Lex and Lu(4)

By: J. Santiago

Even in her exhausted state, Jo knew Willa needed to talk to her mom. She’d seen that move countless times over the years, although when the kids were younger the excuses had been different. There was the nail polish that they couldn’t find or the brush that had too much hair stuck in it. In her house, Jo had heard about the cleat that was missing or the toilet that hadn’t been flushed. Excuses all, to get their mother or father alone to ask for a sleepover, or to borrow the car, or for money.

Conversation had picked up around her, but she wasn’t in it. Her mind had moved on to the things she needed to take care of over the next few days. When Amber and Willa reappeared with wine, Jo started to decline.
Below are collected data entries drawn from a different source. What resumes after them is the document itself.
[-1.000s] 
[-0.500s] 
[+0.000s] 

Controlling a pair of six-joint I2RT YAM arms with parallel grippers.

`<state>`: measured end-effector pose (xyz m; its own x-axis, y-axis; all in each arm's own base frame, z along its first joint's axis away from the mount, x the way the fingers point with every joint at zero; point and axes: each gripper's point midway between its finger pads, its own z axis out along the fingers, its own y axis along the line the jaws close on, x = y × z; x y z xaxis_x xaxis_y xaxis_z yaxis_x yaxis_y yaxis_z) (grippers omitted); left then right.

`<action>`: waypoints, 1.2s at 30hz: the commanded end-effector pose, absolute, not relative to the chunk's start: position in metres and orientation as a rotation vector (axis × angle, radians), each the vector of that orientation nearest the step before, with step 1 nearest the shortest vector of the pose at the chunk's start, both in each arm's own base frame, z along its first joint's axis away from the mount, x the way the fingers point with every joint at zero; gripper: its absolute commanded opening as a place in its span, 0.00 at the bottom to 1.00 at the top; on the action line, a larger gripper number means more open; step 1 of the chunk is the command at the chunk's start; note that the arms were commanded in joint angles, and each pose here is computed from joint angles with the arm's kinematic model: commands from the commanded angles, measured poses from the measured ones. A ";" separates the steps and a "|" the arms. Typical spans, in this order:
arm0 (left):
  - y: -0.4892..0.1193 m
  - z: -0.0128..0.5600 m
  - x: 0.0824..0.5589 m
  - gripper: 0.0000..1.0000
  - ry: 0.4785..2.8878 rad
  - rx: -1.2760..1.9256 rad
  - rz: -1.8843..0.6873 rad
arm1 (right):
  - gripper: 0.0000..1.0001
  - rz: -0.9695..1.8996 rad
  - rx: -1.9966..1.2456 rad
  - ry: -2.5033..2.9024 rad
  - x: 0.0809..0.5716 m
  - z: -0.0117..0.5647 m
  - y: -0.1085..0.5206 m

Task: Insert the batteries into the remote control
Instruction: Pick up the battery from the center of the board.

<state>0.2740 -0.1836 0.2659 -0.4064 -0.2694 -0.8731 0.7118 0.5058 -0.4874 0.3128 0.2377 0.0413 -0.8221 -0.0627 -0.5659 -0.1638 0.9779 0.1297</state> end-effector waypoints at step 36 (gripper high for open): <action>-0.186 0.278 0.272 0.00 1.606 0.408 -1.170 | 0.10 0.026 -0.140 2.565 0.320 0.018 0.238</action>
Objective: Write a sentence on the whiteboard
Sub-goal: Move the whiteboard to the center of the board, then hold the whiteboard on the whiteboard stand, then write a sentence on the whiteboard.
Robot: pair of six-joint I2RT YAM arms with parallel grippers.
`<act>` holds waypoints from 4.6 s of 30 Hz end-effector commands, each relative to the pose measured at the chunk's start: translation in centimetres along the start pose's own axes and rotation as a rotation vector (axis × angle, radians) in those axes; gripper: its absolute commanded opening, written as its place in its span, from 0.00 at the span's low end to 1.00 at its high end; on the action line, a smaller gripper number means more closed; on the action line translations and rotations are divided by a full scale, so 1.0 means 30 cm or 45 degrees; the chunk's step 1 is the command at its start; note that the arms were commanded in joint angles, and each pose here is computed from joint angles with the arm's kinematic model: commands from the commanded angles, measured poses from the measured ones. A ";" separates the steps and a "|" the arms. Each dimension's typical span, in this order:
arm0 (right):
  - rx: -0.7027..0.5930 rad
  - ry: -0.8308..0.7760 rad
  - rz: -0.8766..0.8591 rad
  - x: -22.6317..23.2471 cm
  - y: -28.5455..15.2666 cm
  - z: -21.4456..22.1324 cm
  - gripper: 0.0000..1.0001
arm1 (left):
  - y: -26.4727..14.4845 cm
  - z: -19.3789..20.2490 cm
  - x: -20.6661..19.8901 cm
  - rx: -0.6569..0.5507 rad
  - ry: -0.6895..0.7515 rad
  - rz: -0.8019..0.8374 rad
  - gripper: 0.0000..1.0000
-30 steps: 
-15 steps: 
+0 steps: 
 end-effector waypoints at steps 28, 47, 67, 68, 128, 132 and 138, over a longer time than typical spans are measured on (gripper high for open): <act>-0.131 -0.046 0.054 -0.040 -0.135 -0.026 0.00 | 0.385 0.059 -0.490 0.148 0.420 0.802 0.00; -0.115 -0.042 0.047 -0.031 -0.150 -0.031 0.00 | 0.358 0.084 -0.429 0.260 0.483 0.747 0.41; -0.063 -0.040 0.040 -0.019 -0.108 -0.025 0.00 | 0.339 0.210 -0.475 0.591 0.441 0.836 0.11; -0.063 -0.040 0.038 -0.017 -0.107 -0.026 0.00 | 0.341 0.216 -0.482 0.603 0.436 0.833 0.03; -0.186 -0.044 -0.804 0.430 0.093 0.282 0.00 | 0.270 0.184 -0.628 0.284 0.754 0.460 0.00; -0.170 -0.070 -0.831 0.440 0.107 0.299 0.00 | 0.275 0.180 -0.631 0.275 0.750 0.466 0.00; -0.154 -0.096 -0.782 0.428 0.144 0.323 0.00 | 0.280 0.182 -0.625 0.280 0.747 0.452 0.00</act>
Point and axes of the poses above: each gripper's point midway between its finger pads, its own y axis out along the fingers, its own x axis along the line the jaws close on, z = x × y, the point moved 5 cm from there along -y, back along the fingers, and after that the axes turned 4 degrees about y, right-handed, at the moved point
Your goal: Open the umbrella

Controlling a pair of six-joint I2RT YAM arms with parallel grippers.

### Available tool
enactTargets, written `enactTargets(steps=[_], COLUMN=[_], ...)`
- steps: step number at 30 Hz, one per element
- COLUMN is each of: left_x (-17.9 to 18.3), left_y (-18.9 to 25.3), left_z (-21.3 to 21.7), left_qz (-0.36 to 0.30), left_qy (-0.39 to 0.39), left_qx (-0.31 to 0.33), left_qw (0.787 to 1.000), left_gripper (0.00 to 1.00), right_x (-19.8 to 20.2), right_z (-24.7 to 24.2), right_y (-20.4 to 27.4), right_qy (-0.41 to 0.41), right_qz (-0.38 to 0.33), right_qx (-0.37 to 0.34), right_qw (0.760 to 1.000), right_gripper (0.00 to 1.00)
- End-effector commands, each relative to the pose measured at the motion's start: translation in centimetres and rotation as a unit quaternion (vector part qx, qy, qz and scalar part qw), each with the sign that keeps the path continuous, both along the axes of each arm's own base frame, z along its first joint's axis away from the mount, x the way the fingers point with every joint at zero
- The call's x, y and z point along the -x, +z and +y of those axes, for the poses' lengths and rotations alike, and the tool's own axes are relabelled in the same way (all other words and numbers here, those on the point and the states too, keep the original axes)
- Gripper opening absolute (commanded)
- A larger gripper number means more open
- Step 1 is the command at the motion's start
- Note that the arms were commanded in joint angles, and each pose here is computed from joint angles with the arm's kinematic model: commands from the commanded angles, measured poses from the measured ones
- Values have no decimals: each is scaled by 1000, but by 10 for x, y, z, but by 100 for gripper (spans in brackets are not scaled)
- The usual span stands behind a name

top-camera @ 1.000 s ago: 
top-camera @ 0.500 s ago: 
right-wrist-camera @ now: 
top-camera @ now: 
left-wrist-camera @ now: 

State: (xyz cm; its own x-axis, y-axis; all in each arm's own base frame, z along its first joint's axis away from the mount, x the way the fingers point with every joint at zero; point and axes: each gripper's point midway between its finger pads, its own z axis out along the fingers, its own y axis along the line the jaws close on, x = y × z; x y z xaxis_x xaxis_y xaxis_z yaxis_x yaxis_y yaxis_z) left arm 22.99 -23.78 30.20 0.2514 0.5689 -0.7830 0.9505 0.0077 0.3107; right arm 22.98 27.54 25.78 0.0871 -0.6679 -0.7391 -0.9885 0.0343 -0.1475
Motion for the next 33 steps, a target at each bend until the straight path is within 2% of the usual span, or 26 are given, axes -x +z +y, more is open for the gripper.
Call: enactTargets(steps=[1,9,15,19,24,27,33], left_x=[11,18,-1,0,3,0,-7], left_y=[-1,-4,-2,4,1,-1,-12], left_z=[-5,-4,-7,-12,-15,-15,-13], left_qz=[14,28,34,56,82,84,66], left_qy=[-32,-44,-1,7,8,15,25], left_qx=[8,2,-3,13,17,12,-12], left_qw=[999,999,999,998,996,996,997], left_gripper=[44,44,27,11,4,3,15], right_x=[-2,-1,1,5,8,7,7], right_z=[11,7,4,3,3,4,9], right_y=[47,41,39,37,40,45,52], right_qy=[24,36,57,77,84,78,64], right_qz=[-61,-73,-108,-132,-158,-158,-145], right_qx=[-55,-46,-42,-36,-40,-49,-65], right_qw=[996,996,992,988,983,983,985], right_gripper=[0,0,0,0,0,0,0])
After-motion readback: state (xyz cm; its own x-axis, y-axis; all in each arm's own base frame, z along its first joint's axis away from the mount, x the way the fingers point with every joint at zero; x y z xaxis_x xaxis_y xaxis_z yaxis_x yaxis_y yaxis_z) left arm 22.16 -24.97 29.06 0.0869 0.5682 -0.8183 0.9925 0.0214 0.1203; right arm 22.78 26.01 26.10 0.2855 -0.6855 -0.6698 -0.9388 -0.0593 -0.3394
Willa poured her a glass anyway. “You’ll need this,” Willa explained.

“What can we help with?” Cami inquired.

“I am sure there will be things, but at the moment, I don’t know specifically,” Jo answered, still absorbed with making her internal list. Distracted, she missed the byplay going on around her, so she was surprised when Stacy, Cami, LeeAnn, and Natalie began to make excuses to head out.

“I’ll get with you when she’s had a chance to make the arrangements,” interceded Amber.

Standing, Jo embraced them all—Stacy, Cami, LeeAnn, and Natalie. More alert now, she said good-bye to her friends. Over the years, they had been there for all of the growing pains that families experience. And normally, you didn’t go through anything that one of the other women had not already been through. You could always rely on someone’s willingness to discuss her own struggles. It had become another family unit that wrapped around each of their own and made the struggles easier to bear. They knew each other pretty well. Which is why Jo didn’t hesitate to sit down at the table, pick up her wine, and pin Willa with the death stare that she was famous for.

“What the hell’s going on, Willa?”

Willa looked to her mother. Somehow, she felt Amber could deliver the news more effectively.

“Willa just got a text from Lu.” Amber paused, gently picked up her wine, and took another fortifying sip. “She’s on her way home.”

Jo leaned back in her chair and closed her eyes. She wasn’t surprised, not really. Maybe it was time. In her mind she saw her family fracturing even more but there was little she could do about a decision that had been made earlier. Partly horrified, partly relieved, she looked at Amber and Willa.

“Is she coming alone?” Jo asked, fearful of the answer.

“Yes,” Willa replied.

“Thank fucking God!” she murmured. Maybe she wasn’t ready to set things straight.

Exhausted after a hard game and a sleepless night, Lex rolled over and shut off the alarm clock on his iPod before the blast of music coming from it shattered the early morning quiet. Eighteen hours of knowing that his dad was dead hadn’t lessened his sense of disbelief. His father had died while he in the midst of his pregame warm-up. His manager had handed him the phone as he walked off the pitch so that his mother could tell him before his game. Normally they would have waited, but with information flying all over the globe at warp speed, they were afraid that a reporter would ask him about it in postgame interviews. And the last thing they wanted was for Lex to be blindsided by that kind of news.

He wasn’t sure whose idea it had been. But knowing his mother as he did, he was pretty sure she had forced his agent to have his club make the arrangements since Lex never checked his phone once he entered the stadium. He also knew his mother figured he’d play in his game. She’d spent the majority of Lex’s life making sure he could play soccer, so his walking onto the field a couple of hours after learning that his father had died wouldn’t have shocked her.

Playing in a critical game was exactly the kind of therapy he needed. Sex would have been good too, but he’d been avoiding that for a bit. No messy entanglements allowed this season. And that would have made his father proud. Lex managed a fleeting smile, thinking of the last conversation he’d had with his dad about that subject. They’d been out at a pub down the street from his club’s stadium when his father mentioned Lex’s lack of a groupie—as he referred to all of the women Lex had been with since he was 18.

“Bit of a dry spell?” he’d said, winking at Lex.

Lex graciously acknowledged the dig. “No sir. Just trying to focus in on playing soccer.”

His dad grinned. “Yes, I’ve been wondering when you were going to get serious about the sport.”

He laughed. One of the things he loved about his dad was his ability to look at things from Lex’s perspective. “Ya know how it is, Pops. Even when things are supposed to be uncomplicated with women, they don’t ever stay that way.”